_EXERCISE_: Could you transcribe every record below exactly, leaving out the pictures?

-*-

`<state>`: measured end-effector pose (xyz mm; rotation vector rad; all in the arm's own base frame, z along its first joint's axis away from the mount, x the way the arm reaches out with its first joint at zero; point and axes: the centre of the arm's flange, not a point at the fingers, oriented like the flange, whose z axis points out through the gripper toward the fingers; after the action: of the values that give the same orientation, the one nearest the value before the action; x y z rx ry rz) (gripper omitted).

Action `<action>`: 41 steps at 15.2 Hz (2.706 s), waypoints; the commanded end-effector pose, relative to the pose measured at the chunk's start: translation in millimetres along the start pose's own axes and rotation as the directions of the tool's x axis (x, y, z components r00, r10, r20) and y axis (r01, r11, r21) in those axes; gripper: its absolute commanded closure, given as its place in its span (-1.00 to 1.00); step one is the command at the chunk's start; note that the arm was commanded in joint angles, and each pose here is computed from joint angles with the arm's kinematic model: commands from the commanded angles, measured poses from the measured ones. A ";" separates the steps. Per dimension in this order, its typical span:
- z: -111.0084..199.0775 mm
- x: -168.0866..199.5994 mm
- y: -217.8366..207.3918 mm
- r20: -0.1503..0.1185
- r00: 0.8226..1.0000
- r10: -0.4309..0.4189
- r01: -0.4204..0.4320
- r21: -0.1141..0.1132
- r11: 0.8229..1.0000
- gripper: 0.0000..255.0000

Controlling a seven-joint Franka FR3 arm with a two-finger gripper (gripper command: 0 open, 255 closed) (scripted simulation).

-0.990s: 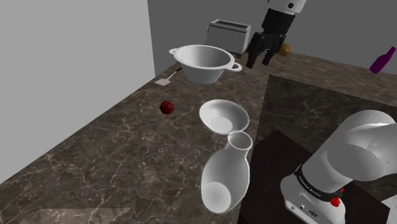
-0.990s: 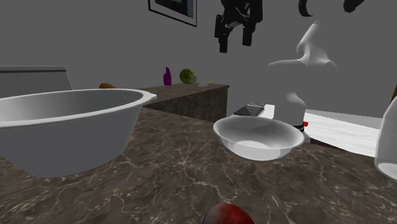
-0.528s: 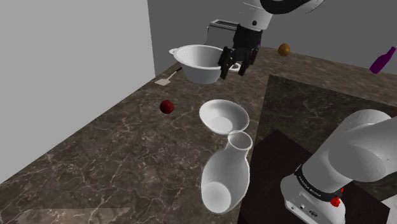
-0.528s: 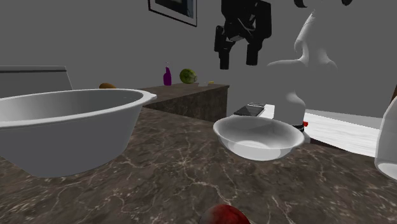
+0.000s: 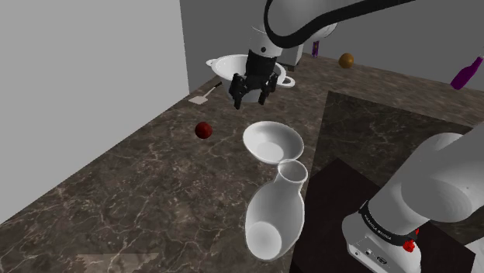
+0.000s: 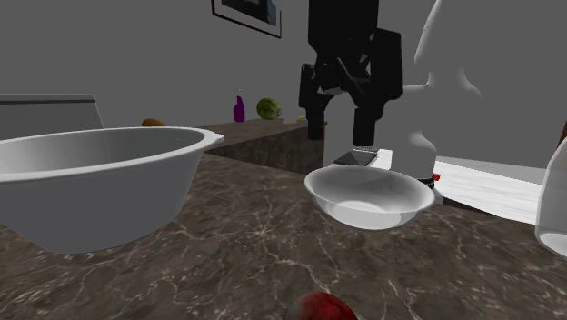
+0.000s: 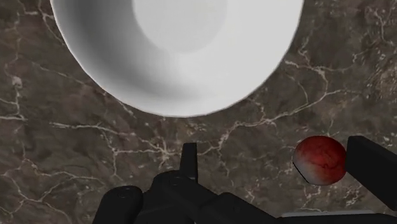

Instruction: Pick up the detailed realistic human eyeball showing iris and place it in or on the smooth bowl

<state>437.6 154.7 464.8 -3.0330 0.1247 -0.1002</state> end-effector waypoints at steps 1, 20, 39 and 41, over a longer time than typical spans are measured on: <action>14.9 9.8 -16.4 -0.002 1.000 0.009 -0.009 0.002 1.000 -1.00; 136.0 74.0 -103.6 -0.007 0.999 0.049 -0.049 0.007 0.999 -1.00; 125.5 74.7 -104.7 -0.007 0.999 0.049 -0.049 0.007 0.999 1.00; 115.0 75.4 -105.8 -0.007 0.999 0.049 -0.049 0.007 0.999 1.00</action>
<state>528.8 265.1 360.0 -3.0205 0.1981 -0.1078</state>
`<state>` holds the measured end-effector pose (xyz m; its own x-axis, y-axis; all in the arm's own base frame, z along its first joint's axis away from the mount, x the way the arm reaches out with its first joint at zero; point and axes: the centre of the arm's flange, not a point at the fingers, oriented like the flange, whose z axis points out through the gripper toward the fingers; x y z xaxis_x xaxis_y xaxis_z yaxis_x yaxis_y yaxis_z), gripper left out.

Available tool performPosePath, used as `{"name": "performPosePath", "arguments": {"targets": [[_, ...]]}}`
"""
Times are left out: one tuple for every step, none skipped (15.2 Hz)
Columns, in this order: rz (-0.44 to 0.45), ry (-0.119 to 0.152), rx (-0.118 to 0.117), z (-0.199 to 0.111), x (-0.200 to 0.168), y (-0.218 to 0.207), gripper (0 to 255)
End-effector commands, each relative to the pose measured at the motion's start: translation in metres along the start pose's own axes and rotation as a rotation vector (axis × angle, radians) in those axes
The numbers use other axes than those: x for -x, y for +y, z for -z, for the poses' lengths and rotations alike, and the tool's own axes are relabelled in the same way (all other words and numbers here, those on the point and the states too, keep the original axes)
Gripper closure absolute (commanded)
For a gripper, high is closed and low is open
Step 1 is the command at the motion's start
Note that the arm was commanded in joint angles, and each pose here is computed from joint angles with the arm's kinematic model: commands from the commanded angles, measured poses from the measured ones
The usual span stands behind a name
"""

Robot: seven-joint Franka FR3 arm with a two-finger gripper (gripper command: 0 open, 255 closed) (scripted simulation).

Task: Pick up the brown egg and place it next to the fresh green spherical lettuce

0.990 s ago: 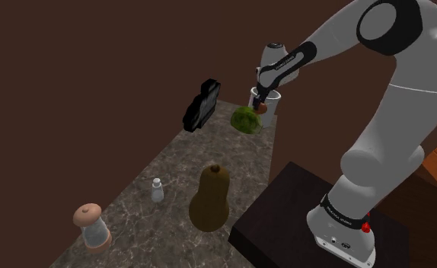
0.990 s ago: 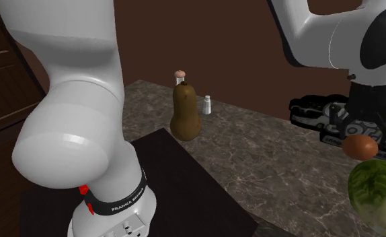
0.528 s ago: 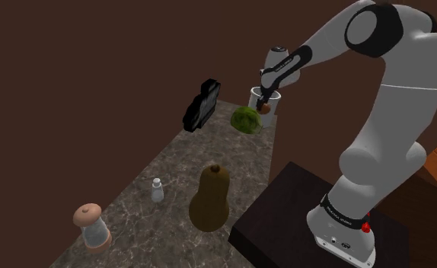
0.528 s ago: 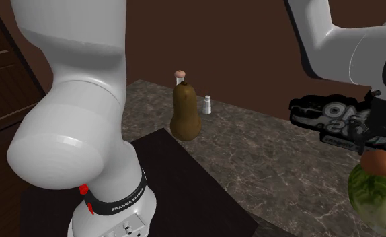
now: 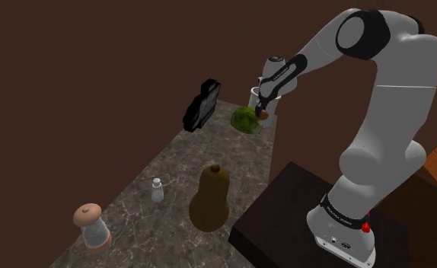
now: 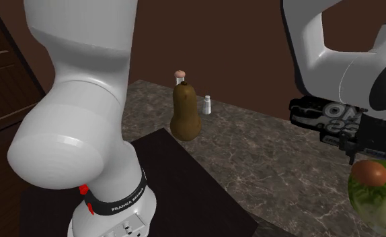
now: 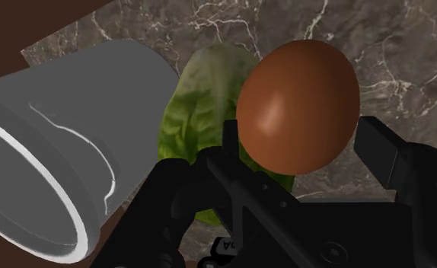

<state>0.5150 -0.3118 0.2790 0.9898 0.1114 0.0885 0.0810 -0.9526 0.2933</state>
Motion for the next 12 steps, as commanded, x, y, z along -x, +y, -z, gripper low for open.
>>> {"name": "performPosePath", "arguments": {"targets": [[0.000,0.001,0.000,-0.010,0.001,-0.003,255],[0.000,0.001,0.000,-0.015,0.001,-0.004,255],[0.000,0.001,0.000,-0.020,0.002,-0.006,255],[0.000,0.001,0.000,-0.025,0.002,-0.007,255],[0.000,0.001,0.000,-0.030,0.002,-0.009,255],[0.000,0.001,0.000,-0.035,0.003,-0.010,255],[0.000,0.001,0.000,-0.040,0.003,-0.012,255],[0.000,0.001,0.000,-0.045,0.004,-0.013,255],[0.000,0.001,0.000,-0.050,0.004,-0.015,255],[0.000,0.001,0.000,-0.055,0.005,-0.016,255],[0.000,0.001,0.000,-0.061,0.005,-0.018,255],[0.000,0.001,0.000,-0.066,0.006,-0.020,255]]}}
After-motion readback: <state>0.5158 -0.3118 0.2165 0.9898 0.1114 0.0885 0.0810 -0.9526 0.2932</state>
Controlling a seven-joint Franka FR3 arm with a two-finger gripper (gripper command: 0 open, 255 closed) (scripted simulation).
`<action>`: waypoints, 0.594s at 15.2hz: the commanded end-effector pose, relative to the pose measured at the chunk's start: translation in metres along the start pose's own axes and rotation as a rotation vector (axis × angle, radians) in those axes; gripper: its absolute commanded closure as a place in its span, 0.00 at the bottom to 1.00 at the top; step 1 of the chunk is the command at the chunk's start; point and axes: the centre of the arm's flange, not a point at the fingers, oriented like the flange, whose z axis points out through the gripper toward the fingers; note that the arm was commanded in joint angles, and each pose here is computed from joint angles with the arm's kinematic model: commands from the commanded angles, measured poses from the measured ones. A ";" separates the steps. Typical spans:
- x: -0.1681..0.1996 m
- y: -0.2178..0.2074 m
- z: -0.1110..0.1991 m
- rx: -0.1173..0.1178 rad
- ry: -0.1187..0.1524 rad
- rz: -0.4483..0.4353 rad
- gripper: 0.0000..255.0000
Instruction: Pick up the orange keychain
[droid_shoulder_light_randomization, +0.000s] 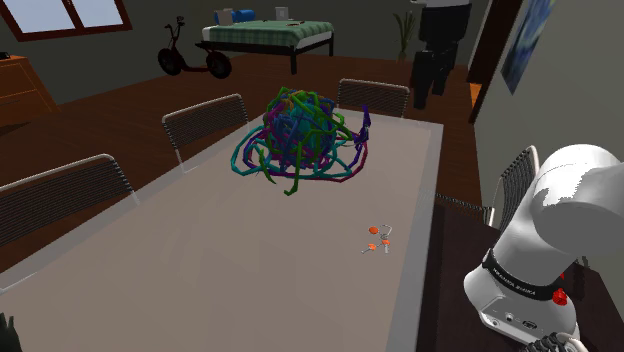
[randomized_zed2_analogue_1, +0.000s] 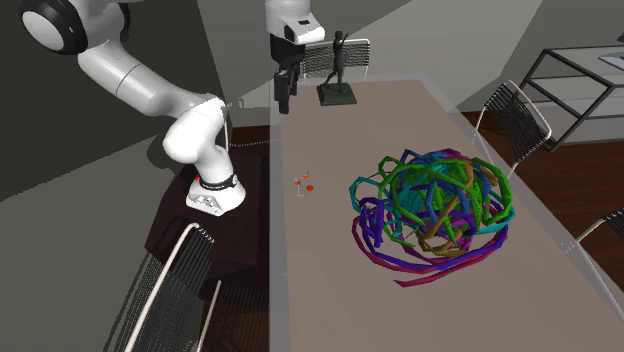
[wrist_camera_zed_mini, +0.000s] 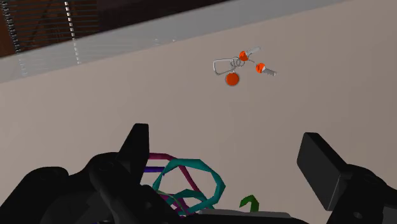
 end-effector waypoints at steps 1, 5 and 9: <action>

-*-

_FINAL ANSWER_:
`<state>`: measured end-effector pose (xyz mm; rotation vector rad; all in the arm's own base frame, z along its first joint's axis away from the mount, x the way the arm reaches out with its first joint at zero; point and axes: the centre of the arm's flange, not a point at the fingers, oriented like the flange, whose z axis points out through the gripper toward the fingers; after the action: of the values that give the same orientation, the one nearest the value before the action; x y z rx ry rz) (gripper omitted).

Action `<action>`: 41 steps at 15.2 Hz (2.706 s), waypoints; the commanded end-effector pose, relative to the pose measured at the chunk's start: translation in millimetres along the start pose's own axes and rotation as the directions of the tool's x axis (x, y, z components r00, r10, r20) and y axis (r01, r11, r21) in those axes; gripper: its absolute commanded closure, given as its place in its span (-1.00 to 1.00); step one is the command at the chunk's start; note that the arm was commanded in joint angles, and each pose here is computed from joint angles with the arm's kinematic model: commands from the commanded angles, measured poses from the measured ones. A ";" separates the steps. Per dimension in this order, its typical span:
- z: -111.0084..199.0775 mm
- x: -168.0866..199.5994 mm
- y: -217.8366..207.3918 mm
- r20: -0.1503..0.1185
- r00: 0.8226..1.0000
- r10: -0.4309..0.4189
- r01: -0.4204..0.4320
- r21: -0.1141..0.1132
- r11: 0.8229..1.0000
- gripper: 0.0000..255.0000

Controlling a seven-joint Franka FR3 arm with a two-finger gripper (gripper command: 0 open, 255 closed) (scripted simulation).

-0.990s: 
-0.990s: 
-0.528s: 
-0.528s: 
+0.000s: 
+0.000s: 
+0.000s: 

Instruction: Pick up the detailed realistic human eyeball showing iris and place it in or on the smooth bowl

<state>437.6 154.7 464.8 -3.0330 0.1247 -0.1002</state> end-effector waypoints at steps 1, 20, 39 and 41, over a longer time than typical spans are measured on: <action>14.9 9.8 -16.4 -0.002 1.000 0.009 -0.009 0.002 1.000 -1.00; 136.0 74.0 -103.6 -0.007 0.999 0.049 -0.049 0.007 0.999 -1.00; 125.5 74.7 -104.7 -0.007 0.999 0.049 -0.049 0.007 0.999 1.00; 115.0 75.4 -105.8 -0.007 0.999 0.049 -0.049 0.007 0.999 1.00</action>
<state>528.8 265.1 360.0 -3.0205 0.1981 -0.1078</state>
`<state>` holds the measured end-effector pose (xyz m; its own x-axis, y-axis; all in the arm's own base frame, z along its first joint's axis away from the mount, x the way the arm reaches out with its first joint at zero; point and axes: the centre of the arm's flange, not a point at the fingers, oriented like the flange, whose z axis points out through the gripper toward the fingers; x y z xaxis_x xaxis_y xaxis_z yaxis_x yaxis_y yaxis_z), gripper left out.

Available tool performPosePath, used as `{"name": "performPosePath", "arguments": {"targets": [[_, ...]]}}`
"""
Times are left out: one tuple for every step, none skipped (15.2 Hz)
Columns, in this order: rz (-0.44 to 0.45), ry (-0.119 to 0.152), rx (-0.118 to 0.117), z (-0.199 to 0.111), x (-0.200 to 0.168), y (-0.218 to 0.207), gripper (0 to 255)
End-effector commands, each relative to the pose measured at the motion's start: translation in metres along the start pose's own axes and rotation as a rotation vector (axis × angle, radians) in those axes
The numbers use other axes than those: x for -x, y for +y, z for -z, for the poses' lengths and rotations alike, and the tool's own axes are relabelled in the same way (all other words and numbers here, those on the point and the states too, keep the original axes)
Gripper closure absolute (commanded)
For a gripper, high is closed and low is open
Step 1 is the command at the motion's start
Note that the arm was commanded in joint angles, and each pose here is computed from joint angles with the arm's kinematic model: commands from the commanded angles, measured poses from the measured ones
The usual span stands behind a name
"""

Robot: seven-joint Franka FR3 arm with a two-finger gripper (gripper command: 0 open, 255 closed) (scripted simulation).

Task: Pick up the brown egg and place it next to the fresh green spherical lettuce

0.990 s ago: 
0.990 s ago: 
0.528 s ago: 
0.528 s ago: 
now: 
now: 
now: 

<state>0.5150 -0.3118 0.2790 0.9898 0.1114 0.0885 0.0810 -0.9526 0.2933</state>
Motion for the next 12 steps, as commanded, x, y, z along -x, +y, -z, gripper low for open.
>>> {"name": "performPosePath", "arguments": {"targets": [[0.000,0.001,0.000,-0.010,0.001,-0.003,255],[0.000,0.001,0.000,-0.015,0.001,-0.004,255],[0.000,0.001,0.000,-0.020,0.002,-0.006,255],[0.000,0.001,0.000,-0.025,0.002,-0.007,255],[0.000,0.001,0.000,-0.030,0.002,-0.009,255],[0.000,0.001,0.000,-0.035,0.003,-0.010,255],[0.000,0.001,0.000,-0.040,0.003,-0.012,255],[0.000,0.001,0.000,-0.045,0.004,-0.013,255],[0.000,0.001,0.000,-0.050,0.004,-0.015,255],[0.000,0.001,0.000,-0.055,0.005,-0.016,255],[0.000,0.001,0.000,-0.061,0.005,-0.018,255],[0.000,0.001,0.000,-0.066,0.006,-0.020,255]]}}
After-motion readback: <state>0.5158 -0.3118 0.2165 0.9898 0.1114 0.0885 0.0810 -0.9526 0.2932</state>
Controlling a seven-joint Franka FR3 arm with a two-finger gripper (gripper command: 0 open, 255 closed) (scripted simulation).
`<action>`: waypoints, 0.594s at 15.2hz: the commanded end-effector pose, relative to the pose measured at the chunk's start: translation in metres along the start pose's own axes and rotation as a rotation vector (axis × angle, radians) in those axes; gripper: its absolute commanded closure as a place in its span, 0.00 at the bottom to 1.00 at the top; step 1 of the chunk is the command at the chunk's start; point and axes: the centre of the arm's flange, not a point at the fingers, oriented like the flange, whose z axis points out through the gripper toward the fingers; note that the arm was commanded in joint angles, and each pose here is computed from joint angles with the arm's kinematic model: commands from the commanded angles, measured poses from the measured ones. A ";" separates the steps. Typical spans:
- x: -0.1681..0.1996 m
- y: -0.2178..0.2074 m
- z: -0.1110..0.1991 m
- rx: -0.1173..0.1178 rad
- ry: -0.1187..0.1524 rad
- rz: -0.4483..0.4353 rad
- gripper: 0.0000..255.0000
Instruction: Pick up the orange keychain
[droid_shoulder_light_randomization, +0.000s] 
[randomized_zed2_analogue_1, +0.000s] 
[wrist_camera_zed_mini, +0.000s] 
 end-effector waypoints at steps 1, 5 and 9: <action>

This exercise has now been completed.